Krugman goes on. He, in effect, declares that Keynesian economics is "science" (which in Krugman Speak means a set of theories that cannot be challenged in any fashion). Hayek and Austrian Economics, on the other hand, is mere "religion." (In Krugman's mind, this means that they are beneath any kind of academic consideration whatsoever.)
Ludwig von Mises well understood this narrow mindset. In Theory and History, he wrote:
The scope of the controversy changed when the new science of economics entered the scene. Political parties which passionately rejected all the practical conclusions to which the results of economic thought inevitably lead, but were unable to raise any tenable objections against their truth and correctness, shifted the argument to the fields of epistemology and methodology. They proclaimed the experimental methods of the natural sciences to be the only adequate mode of research, and induction from sensory experience the only legitimate mode of scientific reasoning. They behaved as if they had never heard about the logical problems involved in induction. Everything that was neither experimentation nor induction was in their eyes metaphysics, a term that they employed as synonymous with nonsense.
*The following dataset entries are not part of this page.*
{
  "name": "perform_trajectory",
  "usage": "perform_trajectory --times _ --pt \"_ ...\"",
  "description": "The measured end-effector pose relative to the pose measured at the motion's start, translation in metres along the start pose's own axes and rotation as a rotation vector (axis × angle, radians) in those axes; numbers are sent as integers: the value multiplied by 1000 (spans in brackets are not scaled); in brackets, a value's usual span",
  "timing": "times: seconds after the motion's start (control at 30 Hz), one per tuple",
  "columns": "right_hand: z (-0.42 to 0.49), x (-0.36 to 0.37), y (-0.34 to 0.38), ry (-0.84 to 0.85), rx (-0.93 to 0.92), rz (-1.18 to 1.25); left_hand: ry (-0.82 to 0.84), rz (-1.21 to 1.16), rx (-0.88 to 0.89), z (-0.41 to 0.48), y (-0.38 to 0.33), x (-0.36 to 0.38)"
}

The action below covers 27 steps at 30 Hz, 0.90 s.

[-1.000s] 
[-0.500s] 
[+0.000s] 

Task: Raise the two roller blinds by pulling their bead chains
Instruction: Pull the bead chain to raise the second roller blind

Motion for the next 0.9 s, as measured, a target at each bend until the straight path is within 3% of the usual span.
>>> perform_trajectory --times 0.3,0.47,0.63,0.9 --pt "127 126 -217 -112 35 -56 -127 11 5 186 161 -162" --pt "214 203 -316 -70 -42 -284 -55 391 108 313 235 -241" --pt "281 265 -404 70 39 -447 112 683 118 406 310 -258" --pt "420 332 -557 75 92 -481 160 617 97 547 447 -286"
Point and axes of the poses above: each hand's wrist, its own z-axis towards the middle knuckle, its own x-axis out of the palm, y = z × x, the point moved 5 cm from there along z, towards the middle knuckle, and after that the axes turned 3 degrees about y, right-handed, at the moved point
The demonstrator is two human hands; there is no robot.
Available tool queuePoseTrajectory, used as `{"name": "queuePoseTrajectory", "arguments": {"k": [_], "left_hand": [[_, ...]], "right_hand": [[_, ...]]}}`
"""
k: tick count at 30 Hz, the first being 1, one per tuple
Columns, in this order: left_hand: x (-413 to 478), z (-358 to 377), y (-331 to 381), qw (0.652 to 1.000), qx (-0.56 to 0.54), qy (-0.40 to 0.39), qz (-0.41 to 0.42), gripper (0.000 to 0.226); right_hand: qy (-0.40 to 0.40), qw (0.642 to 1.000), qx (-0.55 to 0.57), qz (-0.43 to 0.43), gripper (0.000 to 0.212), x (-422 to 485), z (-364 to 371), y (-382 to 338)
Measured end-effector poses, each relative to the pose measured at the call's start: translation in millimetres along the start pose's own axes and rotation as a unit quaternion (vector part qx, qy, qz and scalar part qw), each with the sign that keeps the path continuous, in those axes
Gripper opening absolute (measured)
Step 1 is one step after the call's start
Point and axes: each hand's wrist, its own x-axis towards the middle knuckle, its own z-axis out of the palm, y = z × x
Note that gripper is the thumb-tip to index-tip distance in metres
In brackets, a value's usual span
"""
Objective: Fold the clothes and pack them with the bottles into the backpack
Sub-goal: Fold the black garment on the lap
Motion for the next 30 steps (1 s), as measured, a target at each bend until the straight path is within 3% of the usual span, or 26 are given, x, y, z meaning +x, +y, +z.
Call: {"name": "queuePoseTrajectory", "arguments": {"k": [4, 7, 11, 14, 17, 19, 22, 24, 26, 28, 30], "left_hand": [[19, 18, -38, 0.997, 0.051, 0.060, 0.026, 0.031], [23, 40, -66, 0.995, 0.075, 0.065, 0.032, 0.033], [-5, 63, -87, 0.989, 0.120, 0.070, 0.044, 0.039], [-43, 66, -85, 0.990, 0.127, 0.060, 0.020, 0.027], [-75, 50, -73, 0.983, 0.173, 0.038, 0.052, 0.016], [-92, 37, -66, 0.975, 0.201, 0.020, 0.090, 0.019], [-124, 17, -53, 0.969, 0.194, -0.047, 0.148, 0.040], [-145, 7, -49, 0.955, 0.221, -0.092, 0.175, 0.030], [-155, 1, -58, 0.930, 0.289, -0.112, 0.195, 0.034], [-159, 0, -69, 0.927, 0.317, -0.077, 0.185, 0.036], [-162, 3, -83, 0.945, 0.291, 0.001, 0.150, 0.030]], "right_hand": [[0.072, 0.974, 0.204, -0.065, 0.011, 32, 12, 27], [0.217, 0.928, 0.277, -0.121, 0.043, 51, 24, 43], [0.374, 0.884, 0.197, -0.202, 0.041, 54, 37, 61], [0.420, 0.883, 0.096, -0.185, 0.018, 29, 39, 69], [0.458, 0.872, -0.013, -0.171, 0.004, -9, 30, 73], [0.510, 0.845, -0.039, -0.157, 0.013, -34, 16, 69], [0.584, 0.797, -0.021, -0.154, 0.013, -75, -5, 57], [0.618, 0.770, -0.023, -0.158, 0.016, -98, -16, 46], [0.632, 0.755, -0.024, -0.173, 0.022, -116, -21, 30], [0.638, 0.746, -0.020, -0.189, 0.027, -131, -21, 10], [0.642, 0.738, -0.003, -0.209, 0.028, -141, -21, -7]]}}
Never mind that much of Keynesian economics has been thoroughly discredited, both through logical analysis and the real workings of history. Intellectually, there is no more devastating attack on Keynes' General Theory than Henry Hazlitt's The Failure of the New Economics. Alas, despite the logical rigor that Hazlitt applies to Keynes's work, Krugman would dismiss Hazlitt's work as "religious." (See also Rothbard's wonderful send up: "Keynes the Man." Or listen to it here.)
Furthermore, Hayek's work has found much favor even in the economic mainstream. (I have used non-Austrian texts that often refer to his classic "The Use of Knowledge in Society.") Furthermore, once the insults are out of the way, good scholarship demands that we evaluate the works of Hayek and Keynes in the arena of logical analysis.
Unfortunately, Krugman (who is on the faculty of Princeton University and received his doctorate from MIT) will have none of that. To a certain extent, his thinking reflects the largely insular, academically-inbred world of the elite universities in the United States. These universities tend to hire each other's graduates, who come from programs that generally do not differ much from one another.
As can be determined from the silly and over-the-top response on behalf of Harvard's faculty from Larry Summers' statements on women and science, it is clear that being on an elite faculty does not make one a champion of intellectual inquiry.
Paul Krugman has done well in his academic career. He has won the John Bates Clark Award, and his name is thrown around as someone who may win the Nobel Prize in Economics in the near future. While I may disagree with his views on economics, I believe that one should try to keep disagreements on a civil level.
Unfortunately, Krugman has chosen to take a much different path. By attacking historians who actually wish to look at the economic policies and conditions of the United States in 1860 or cavalierly dismissing someone like Hayek (who, unlike Krugman, actually won a Nobel Prize), he demonstrates that he has no interest in the academic process. Instead, he practices his own brand of narrow fundamentalism and calls it "science."